As a trainer, I had preset loops that I would send the athletes on. They always knew the three specific loops we rode the most: 2, 2.5 and 3 miles respectively. Over time, the children knew where the mile and two-mile markers were. This enabled them to stay on target while exercising.
Running for time
Many distance athletes run for time rather than distance and there are many reasons why they prefer to. Before fancy watches and smartphones, that's exactly what most distance athletes did. Your coach would send you to run for 30 minutes, then turn around and come back.
The benefit of running for time rather than distance is that it helps you Relax and take some pressure off. Statistically, runners report that it is easier for them to complete a simple, longer run at a relaxed pace when tasked with their heads out for a certain amount of time, rather than a certain distance. The mindset just registers things differently depending on how you phrase things.
Many trainers working with novice runners especially support new runners who start training by using time rather than distance. If you train at a distance, you are more likely to compare yourself to other athletes. On the other hand, if you train over time, don't think about how far others have gone.
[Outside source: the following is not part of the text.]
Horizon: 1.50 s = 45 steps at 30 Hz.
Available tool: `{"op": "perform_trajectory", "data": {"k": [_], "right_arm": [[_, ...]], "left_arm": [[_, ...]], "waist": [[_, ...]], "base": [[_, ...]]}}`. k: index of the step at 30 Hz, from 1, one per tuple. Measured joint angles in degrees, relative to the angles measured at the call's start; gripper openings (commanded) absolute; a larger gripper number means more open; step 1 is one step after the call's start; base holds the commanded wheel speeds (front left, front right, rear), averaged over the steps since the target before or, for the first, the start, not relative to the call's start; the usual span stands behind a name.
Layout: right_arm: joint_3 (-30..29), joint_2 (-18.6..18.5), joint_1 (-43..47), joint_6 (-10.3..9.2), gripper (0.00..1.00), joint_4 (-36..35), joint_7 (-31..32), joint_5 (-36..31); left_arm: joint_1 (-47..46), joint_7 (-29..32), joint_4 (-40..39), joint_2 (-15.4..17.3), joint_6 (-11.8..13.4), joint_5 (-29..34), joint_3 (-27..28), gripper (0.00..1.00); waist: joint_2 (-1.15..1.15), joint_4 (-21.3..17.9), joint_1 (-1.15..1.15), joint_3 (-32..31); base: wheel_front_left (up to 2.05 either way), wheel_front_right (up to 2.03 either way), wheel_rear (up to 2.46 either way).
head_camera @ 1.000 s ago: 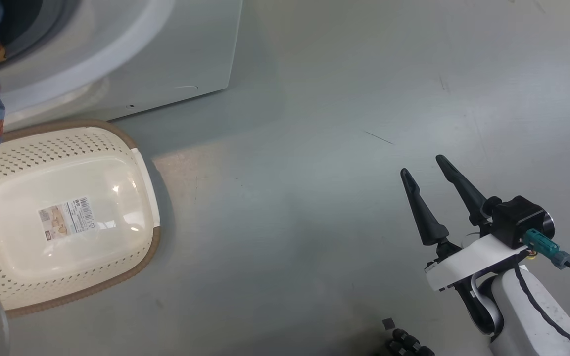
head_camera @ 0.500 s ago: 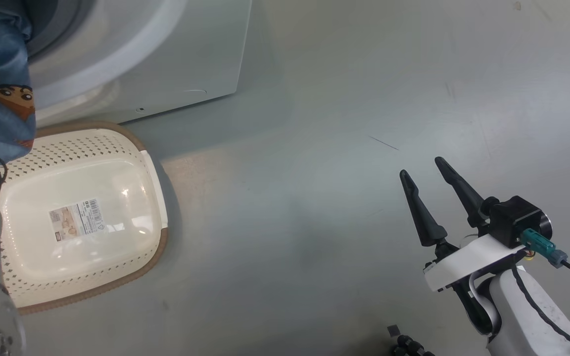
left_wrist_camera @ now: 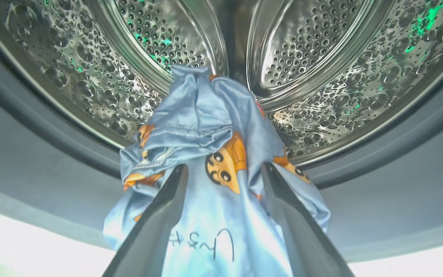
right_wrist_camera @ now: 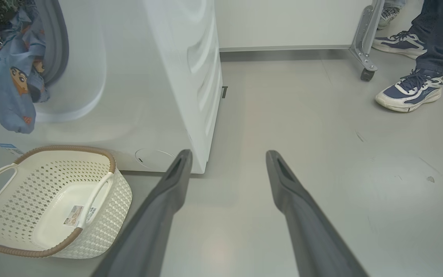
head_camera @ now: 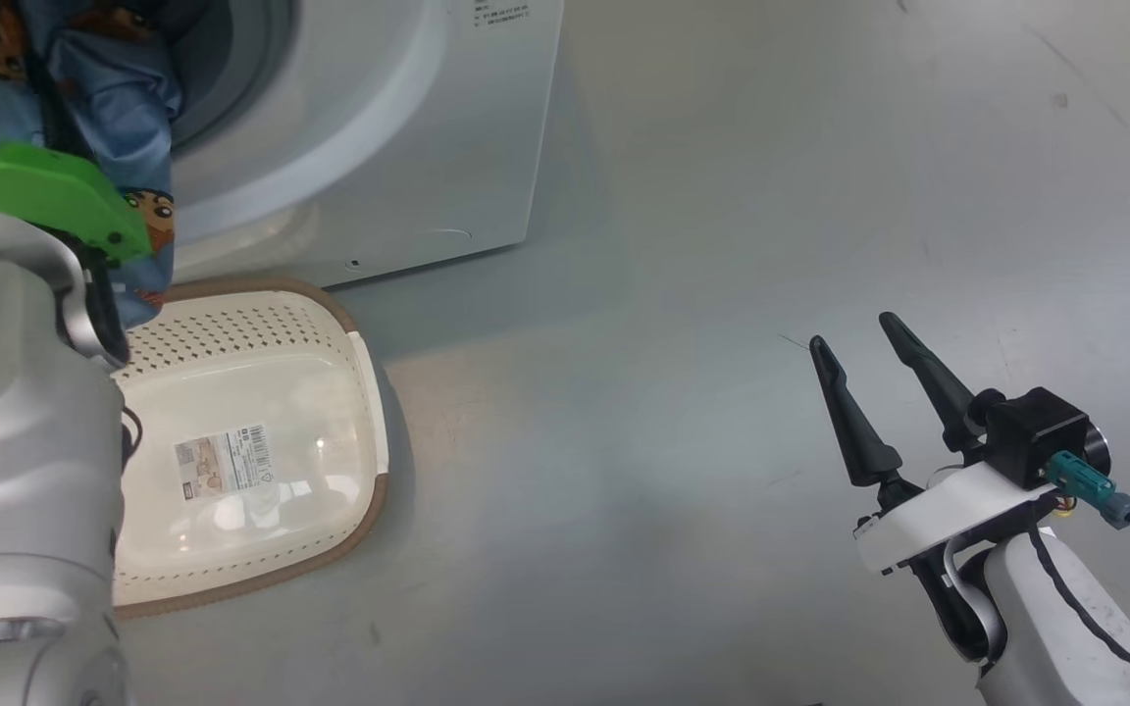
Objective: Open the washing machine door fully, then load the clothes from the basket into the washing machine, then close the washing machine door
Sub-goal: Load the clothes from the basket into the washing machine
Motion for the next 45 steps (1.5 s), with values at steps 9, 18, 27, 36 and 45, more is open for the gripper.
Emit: {"op": "perform_trajectory", "data": {"k": [9,18,27,36,45], "right_arm": [[-2.56,-0.52,0.02,0.0,1.0,-0.48,0.0,0.0],[-4.57,-1.44,0.08,0.0,1.0,-1.1,0.0,-0.35],[-4.14,-1.44,0.13,0.0,1.0,-1.66,0.0,-0.74],[-4.44,-1.41,0.4,0.0,1.0,-1.76,0.0,-0.89],[-5.25,-1.45,0.94,0.0,1.0,-1.98,0.0,-0.91]], "left_arm": [[4.08,-0.99,0.22,-4.32,-0.02,-0.71,-0.81,1.0],[10.7,-1.53,-2.99,-5.35,-2.79,-2.27,-1.64,1.0],[18.68,-1.67,-12.55,-5.48,-3.77,-2.04,-4.03,1.0],[28.8,-1.67,-20.45,-5.48,-3.69,-1.74,-5.01,1.0],[36.44,-1.67,-28.61,-5.46,-3.42,-2.99,-5.25,1.0]], "waist": [[0.0,3.86,0.0,-2.94],[0.0,8.17,0.0,-4.21],[0.0,10.56,0.0,-4.67],[0.0,10.63,0.0,-5.18],[0.0,10.44,0.0,-5.41]], "base": [[0.0,0.0,0.0],[0.0,0.0,0.0],[0.0,0.0,0.0],[0.0,0.0,0.0],[0.0,0.0,0.0]]}}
"30 Minute Run" is a straightforward workout plan for the day that doesn't have any expectation about how far or how fast you should go.
Ultramarathon runners who prepare for it on their feet 30 to 100 miles often train on time. When you think about it, the amount of time you are on your feet is much more important than how far you go.
Of course, you can't just go in for 5 hours, move only a short distance, and expect to grow as an athlete. However, if you made a commitment to do an endurance event, you probably wouldn't even consider doing it.
Is it better to run distance or time?
This trainer and avid runner believes that there is a time and place for both. Did you know that most runners don't run their easy runs slow enough? If you set out to run 10 miles, you will likely make them run faster than a simple running pace. However, if you tell yourself that you will be running at a super easy pace for an hour and 45 minutes, you may actually be slowing down.
If you are doing a pace run, you will likely want to measure it in distance. For example, if you train for 3 miles, you can cover a total of 5 miles. MIle One is a warm-up, miles 2, 3, and 4 are the pace you run at within 20 seconds of your racing pace, and mile 5 is a cool-down. Do you see the importance of taking distance measurements?
Some athletes strongly believe that your hard efforts on your training schedule should be by distance and other days by time. That would mean pace, speed work and Fartlek runs at a distance. Everything else should be more relaxed.
No watch me!
Don't assume that running over time means that everything is slow by the way. You can find that it's just liberating. Sometimes the worst enemy you have exists within the confines of your own head. My fastest 10 mile race ever was on a cold, rainy day in Pennsylvania. I couldn't see my face and had no idea what speed I was traveling at. When the race ended and I made it at the fastest pace I'd ever held for so long, I was shocked.
Known in the running community as No Watch Me, the idea isn't about focusing on the pace or time you're running. Some athletes cover their dials with painter's tape so they can't look at it!